The industry group representing Irish beverage firms has called on Finance Minister Michael Noonan to significantly delay, or totally scrap plans to impose a tax on sweetened drinks in his October budget, as the UK government yesterday formally spelled out its plans for a sugar tax.
Under its plans, the UK will levy a tax on drinks with a total sugar content above 5 grams per 100ml, with a higher band for even more sugary drinks.
The UK government’s health department says sugary drinks are the single biggest source of sugar for children, and a child can have more than their recommended daily intake just by drinking a can of cola which contains nine teaspoons of sugar.
It wants the industry to work towards a 20% cut in products popular with children. Progress would be reviewed every six months by the UK government’s health agency.
However, Kevin McPartlan, director of the Irish Beverage Council, said a commitment by the Government here to introduce a similar sugar tax should be scrapped.
“They need to can this idea but they insist it is important that they do not do it before the UK,” he said.
Tax documents published by the Department of Finance last month noted the commitment made by the Government to introduce a tax on sugar-sweetened drinks, on public health grounds, to help reduce obesity.
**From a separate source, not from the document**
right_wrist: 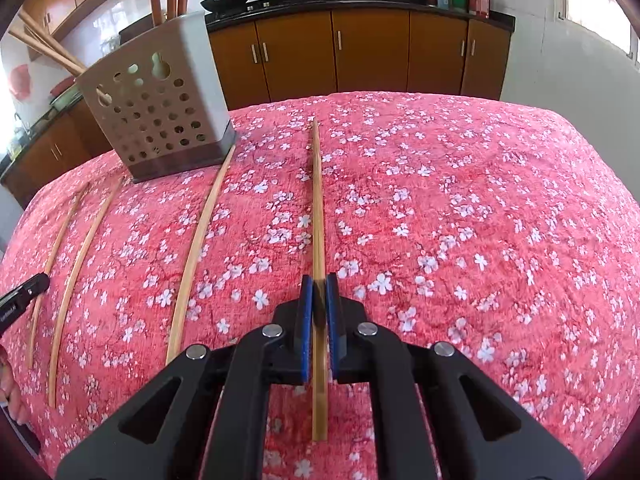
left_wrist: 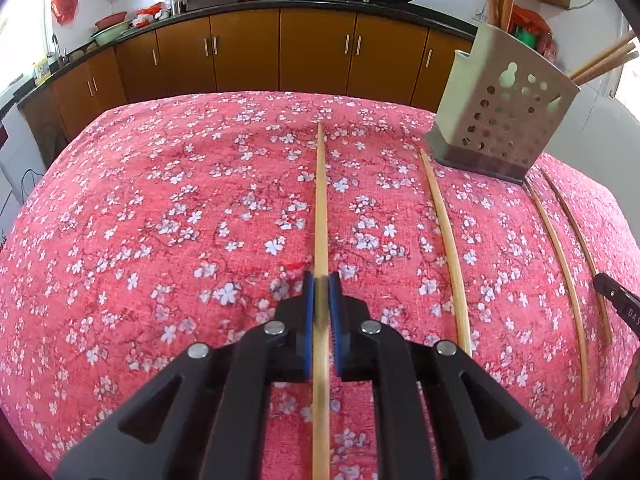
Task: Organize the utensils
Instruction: 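Close the right gripper on a loose chopstick while the left gripper grasps another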
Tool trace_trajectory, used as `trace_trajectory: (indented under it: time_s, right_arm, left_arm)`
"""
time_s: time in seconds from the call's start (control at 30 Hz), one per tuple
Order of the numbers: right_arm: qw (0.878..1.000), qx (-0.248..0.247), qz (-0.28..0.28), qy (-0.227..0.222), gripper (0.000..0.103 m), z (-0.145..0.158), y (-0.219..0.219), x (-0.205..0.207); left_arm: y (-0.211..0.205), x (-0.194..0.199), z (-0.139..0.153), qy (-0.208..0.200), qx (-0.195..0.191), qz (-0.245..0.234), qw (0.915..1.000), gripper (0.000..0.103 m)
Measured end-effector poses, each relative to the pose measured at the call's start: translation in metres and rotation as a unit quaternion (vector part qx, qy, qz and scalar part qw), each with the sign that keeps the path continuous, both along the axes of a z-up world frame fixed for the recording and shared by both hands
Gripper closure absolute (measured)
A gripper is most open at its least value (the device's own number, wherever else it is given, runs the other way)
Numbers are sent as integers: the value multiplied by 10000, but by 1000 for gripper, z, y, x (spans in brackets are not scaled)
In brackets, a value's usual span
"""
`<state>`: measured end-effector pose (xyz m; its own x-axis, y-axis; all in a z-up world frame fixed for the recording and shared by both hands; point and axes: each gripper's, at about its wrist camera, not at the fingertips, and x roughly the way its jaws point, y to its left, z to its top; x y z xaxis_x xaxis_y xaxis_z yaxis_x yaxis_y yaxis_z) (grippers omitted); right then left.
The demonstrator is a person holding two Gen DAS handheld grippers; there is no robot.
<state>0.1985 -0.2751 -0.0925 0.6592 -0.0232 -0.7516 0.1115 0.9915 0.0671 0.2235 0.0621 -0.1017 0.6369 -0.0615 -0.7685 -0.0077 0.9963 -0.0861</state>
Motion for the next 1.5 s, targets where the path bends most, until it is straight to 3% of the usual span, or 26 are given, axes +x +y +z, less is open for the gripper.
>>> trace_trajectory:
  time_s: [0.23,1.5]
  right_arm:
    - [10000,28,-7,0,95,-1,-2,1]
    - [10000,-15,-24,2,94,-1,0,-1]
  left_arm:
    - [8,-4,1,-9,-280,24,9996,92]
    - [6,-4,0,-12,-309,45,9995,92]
It estimated around 60% of 685.5m litres of all soft drinks, which also include bottled water and juices, sold in stores were sweetened, while a tax of five cent on a can of sugar-sweetened drink could raise €50.7m.
Mr McPartlan said the proposed tax would make little contribution to health, while manufacturers and retailers would lose considerable amounts of revenue if the tax were introduced swiftly in the Republic before any introduction in the North.
Following the UK announcement, the Irish industry group also wants the Government to disclose more details of any proposals for sugar taxes at an early stage. In its tax documents, the Finance Department said France, Hungary, Finland and Belgium levy their versions of the sugar tax on the basis of volume and not on retail price.
The documents said France levies its tax on sweeteners, energy and diet drinks.
Finland originally also had a tax on sweets and ice creams but was forced to abandon the levy on the two products, while retaining the sweetened drinks tax, following a state-aid complaint from the EU.
Hungary has a wide range of sugar taxes, and Denmark for a short while also imposed a saturated fats tax but dropped the levy amid concerns about the effects on cross-border shopping. Mexico has its sugar tax, and “numerous US cities introduced soda taxes”, according to the tax documents.